Мы катились на средней скорости к площади Пляс-де-Насьон и к воротам Авеню-Домениль, когда внезапно нас окружили. Перед нами и позади нас появилось около двадцати автомобилей с журналистами. Они решили объединиться и ехать во главе эскорта, чтобы попасть в Венсен. На середине проспекта они повернули направо, чтобы направиться через лес к стрельбищу. Но это была не та дорога! И дорога была преграждена!
Мы продолжили ехать прямо, чтобы добраться до форта. Журналисты поняли, что мы поехали не за ними, а когда мы их обгоняли, я видел их жесты огорчения. Я понимал их разочарование и искренне жалел их.
Мата Хари действительно держалась решительно, и это немного удивляло.
– Это – актриса, – поговаривали тогда. И еще якобы защитник убедил ее, что, как в «Тоске», ружья зарядят холостыми патронами. Именно поэтому она демонстрировала свое самообладание. Она считала, что в патронах нет пуль, и что ее не убьют – из-за ее высоких связей.

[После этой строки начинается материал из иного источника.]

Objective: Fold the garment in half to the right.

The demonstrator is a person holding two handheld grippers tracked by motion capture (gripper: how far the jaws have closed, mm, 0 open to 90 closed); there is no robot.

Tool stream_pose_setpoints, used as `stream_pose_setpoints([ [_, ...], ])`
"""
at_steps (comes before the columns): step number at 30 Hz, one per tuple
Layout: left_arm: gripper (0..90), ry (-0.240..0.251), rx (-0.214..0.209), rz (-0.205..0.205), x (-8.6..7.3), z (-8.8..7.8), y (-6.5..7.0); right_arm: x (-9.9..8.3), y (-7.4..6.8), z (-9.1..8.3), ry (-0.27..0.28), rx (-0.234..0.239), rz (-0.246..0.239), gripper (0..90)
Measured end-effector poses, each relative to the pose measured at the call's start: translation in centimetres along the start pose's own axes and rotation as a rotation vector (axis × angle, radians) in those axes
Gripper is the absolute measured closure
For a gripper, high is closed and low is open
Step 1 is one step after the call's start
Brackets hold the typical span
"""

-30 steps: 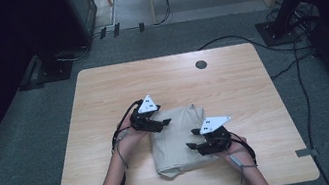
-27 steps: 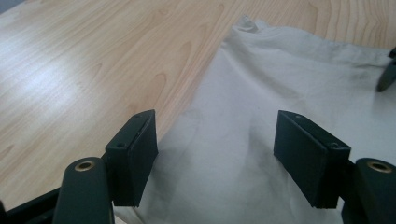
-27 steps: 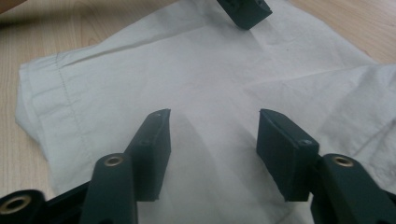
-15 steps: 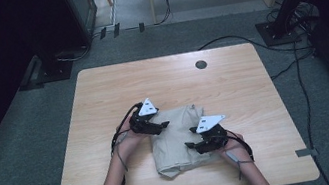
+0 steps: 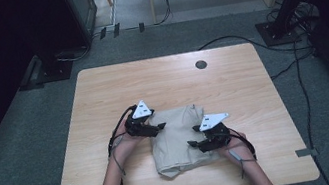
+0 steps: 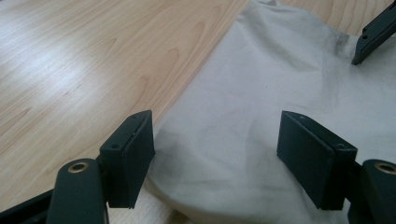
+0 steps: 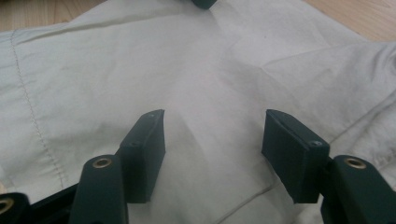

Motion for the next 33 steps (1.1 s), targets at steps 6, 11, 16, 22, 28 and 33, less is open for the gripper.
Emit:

– Это – смешная история, – отвечал я. Танцовщица прекрасно знала, что ей предстоит умереть. Когда она отказалась от осмотра врача врачом, она знала, что отвергла свой последний шанс спасения. Впрочем, ее адвокат формально опроверг эту легенду сейчас.
Легенда, тем не менее, продолжала жить. Легенды всегда труднее всего разрушить. Я даже слышал, как люди уверяли меня – меня! – что Мата Хари не умерла. Если бы я не был там, то, может быть, даже и поверил бы, по крайней мере, засомневался бы…
Но давайте возобновим наш рассказ.
Прежде чем попасть на стрельбище, где производится казнь, всегда приходилось проходить через донжон. Там мы простояли несколько минут, чтобы подождать эскорта драгунов, который сопровождал кортеж, начиная от форта и до столба.